Venture capitalists are expecting the worse next year, with 96% of VC firms believing they will not be able to raise money for new investments in 2009.
Venture capital firms predict they will invest 10% less in 2009 than the year-ago period when an estimated $29 billion was invested, according to data just released in an annual survey of 400 venture capitalists by the National Venture Capital Association.
Start-up companies in green industries stand the best chance of getting venture capital funding the study has found.
But three-quarters of VC firms reported that foreign investments in Europe would drop, while 56% expect investments in Israel and India will fall.
IT start-ups will be particularly hard hit with investments and seed capital levels in semiconductor companies, digital media and the wireless communications sector expected to be well down on previous years.
NVCA president Mark Heesen attributed this to a lack of any ‘new wow technology that will revolutionise the IT category’.
Venture capital investments have been on the upswing since 2003, but the industry does not expect the market for initial public offerings (IPOs) will open again until 2010.
This year’s Deloitte IPO Report has revealed activity has dived in the past 12 months, with just 75 IPOs expected to list during 2008, which would be down by more than 70% on the year-ago period.
Rackspace Hosting counts as the only venture-backed technology company to have gone public in the past nine months.

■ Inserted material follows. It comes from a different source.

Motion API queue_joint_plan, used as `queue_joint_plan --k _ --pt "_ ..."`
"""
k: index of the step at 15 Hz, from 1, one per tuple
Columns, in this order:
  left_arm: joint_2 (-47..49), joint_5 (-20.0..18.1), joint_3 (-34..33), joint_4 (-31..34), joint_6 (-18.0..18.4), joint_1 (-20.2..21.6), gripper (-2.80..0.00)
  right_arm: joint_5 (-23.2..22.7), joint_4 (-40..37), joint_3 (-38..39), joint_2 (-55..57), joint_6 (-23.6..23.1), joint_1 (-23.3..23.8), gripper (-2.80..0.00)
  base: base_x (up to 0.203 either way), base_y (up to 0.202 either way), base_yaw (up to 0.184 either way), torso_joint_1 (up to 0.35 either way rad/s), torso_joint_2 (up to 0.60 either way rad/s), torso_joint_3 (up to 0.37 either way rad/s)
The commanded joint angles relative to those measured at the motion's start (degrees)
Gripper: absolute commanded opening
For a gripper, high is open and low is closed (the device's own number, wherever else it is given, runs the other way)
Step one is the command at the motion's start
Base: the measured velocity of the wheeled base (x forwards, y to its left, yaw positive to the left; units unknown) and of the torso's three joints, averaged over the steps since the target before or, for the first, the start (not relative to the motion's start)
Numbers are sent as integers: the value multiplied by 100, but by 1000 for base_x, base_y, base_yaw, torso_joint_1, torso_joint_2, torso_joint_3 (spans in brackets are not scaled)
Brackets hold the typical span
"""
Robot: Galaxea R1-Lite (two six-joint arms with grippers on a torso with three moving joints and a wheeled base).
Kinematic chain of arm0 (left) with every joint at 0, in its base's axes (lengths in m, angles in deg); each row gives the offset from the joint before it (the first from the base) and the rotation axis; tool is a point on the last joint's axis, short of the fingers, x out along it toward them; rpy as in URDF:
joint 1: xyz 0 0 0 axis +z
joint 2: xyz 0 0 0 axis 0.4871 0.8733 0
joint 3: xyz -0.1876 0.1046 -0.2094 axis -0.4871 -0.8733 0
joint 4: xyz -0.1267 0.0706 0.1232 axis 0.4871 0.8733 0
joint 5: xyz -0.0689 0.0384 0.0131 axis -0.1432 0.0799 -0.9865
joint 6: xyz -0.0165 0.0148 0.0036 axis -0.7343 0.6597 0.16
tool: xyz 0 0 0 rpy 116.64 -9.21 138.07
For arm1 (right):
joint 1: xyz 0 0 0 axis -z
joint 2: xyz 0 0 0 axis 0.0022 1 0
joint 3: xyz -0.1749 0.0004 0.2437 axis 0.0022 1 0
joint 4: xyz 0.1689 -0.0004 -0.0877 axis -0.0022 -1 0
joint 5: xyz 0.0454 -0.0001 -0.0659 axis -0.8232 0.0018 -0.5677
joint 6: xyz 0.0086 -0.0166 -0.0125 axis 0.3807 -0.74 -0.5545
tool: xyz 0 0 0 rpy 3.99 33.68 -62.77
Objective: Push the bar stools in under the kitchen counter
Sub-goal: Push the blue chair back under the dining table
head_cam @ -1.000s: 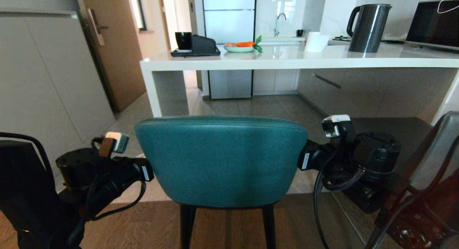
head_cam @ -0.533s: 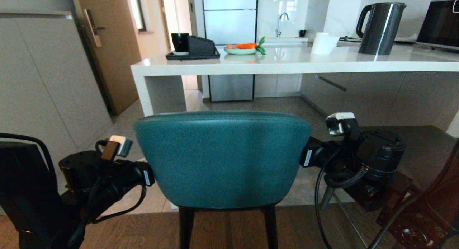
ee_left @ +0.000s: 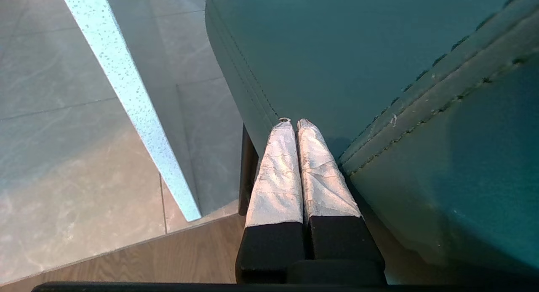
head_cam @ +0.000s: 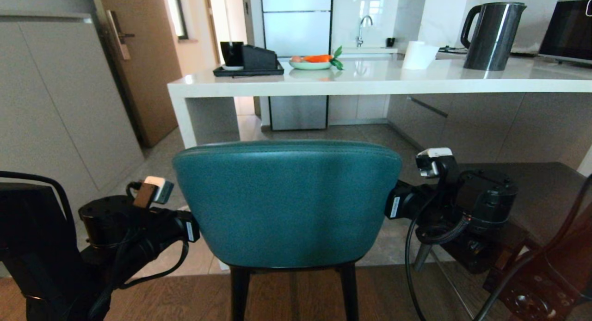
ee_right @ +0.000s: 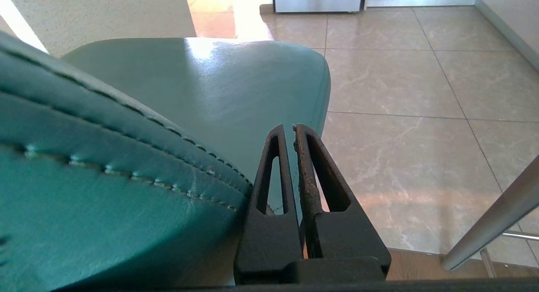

The NVCA takes the line that the best start-ups will survive and emerge stronger when the economy picks up again, something Heesen describes as ‘a period of Darwinian change’.
“The recession and shuttered IPO market will place tremendous pressure on portfolio companies to tighten their belts and re-tool where necessary,’’ he said. Most venture capitalists view that a down market is the best time to invest when valuations and competition are lower. There is no recession on innovation and great ideas will still get funded.